== TASK ITEM ==
Reproduce the whole listing exactly, omitting any picture it holds.

↓↓↓

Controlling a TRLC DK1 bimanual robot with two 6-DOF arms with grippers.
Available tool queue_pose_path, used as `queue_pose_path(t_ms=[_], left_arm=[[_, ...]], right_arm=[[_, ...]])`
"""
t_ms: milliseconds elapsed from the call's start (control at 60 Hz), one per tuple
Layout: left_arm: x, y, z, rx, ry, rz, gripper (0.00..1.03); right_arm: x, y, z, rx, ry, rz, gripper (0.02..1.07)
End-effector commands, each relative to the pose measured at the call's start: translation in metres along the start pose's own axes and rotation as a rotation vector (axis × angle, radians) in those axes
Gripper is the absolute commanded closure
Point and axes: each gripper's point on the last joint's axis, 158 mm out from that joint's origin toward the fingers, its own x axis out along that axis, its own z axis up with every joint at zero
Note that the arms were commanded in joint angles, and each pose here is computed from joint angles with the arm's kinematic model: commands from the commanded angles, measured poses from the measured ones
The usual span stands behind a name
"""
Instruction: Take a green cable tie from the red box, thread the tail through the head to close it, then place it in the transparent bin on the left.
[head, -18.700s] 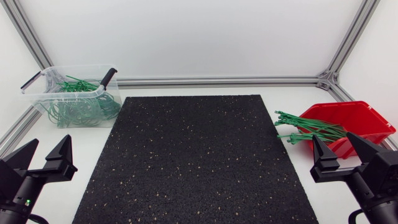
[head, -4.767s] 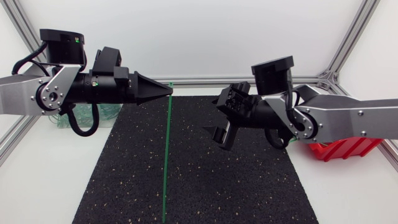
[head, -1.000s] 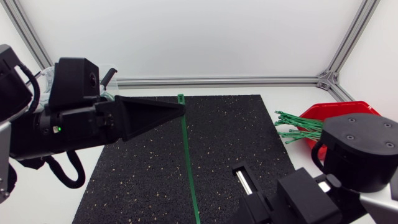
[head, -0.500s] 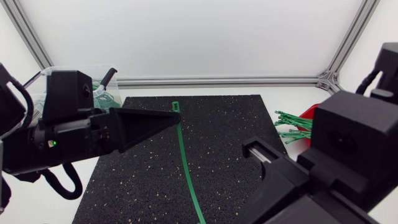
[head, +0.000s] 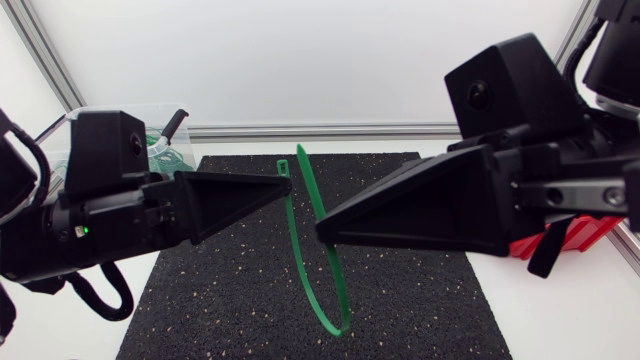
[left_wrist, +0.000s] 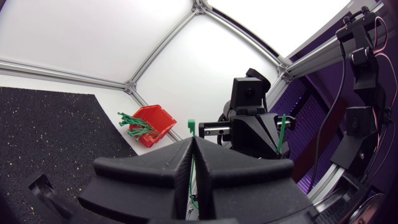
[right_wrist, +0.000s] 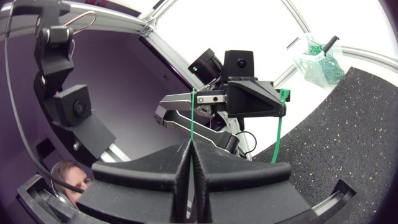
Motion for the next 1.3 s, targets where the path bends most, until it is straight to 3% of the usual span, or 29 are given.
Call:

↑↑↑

== RESPONSE ==
Controlling a TRLC DK1 bimanual robot with two 6-DOF arms with grippers.
Available tool queue_pose_path, used as `queue_pose_path(t_ms=[_], left_arm=[[_, ...]], right_arm=[[_, ...]])`
"""
t_ms: milliseconds elapsed from the call's start (control at 60 Hz), one per tuple
Layout: left_arm: x, y, z, rx, ry, rz, gripper (0.00..1.03); right_arm: x, y, z, rx, ry, rz, gripper (0.02..1.07)
End-effector commands, each relative to the pose measured at the call's start: translation in metres along the start pose's own axes and rotation as a rotation vector (axis × angle, radians) in those axes
Gripper is the absolute commanded closure
Point and axes: each gripper's point on the last joint's axis, 158 mm out from that joint's origin toward the fingers, its own x axis out along that axis, its own z axis up with every joint at zero
Note that the arms were commanded in joint angles, and each pose here is computed from joint angles with the arm's kinematic model: commands from the commanded angles, measured poses from the measured ones
The usual span stands behind a name
"""
Instruction: Take a green cable tie from the red box, thread the tail through the head to close it, then place it in the transparent bin on the left.
[head, -18.700s] 
[head, -4.767s] 
[head, -1.000s] 
[head, -0.500s] 
[head, +0.000s] 
[left_wrist, +0.000s] 
[right_wrist, +0.000s] 
Motion for the next 1.3 s, targets where the path bends most, until it is straight to 3% of the usual span, or 29 are given.
Call:

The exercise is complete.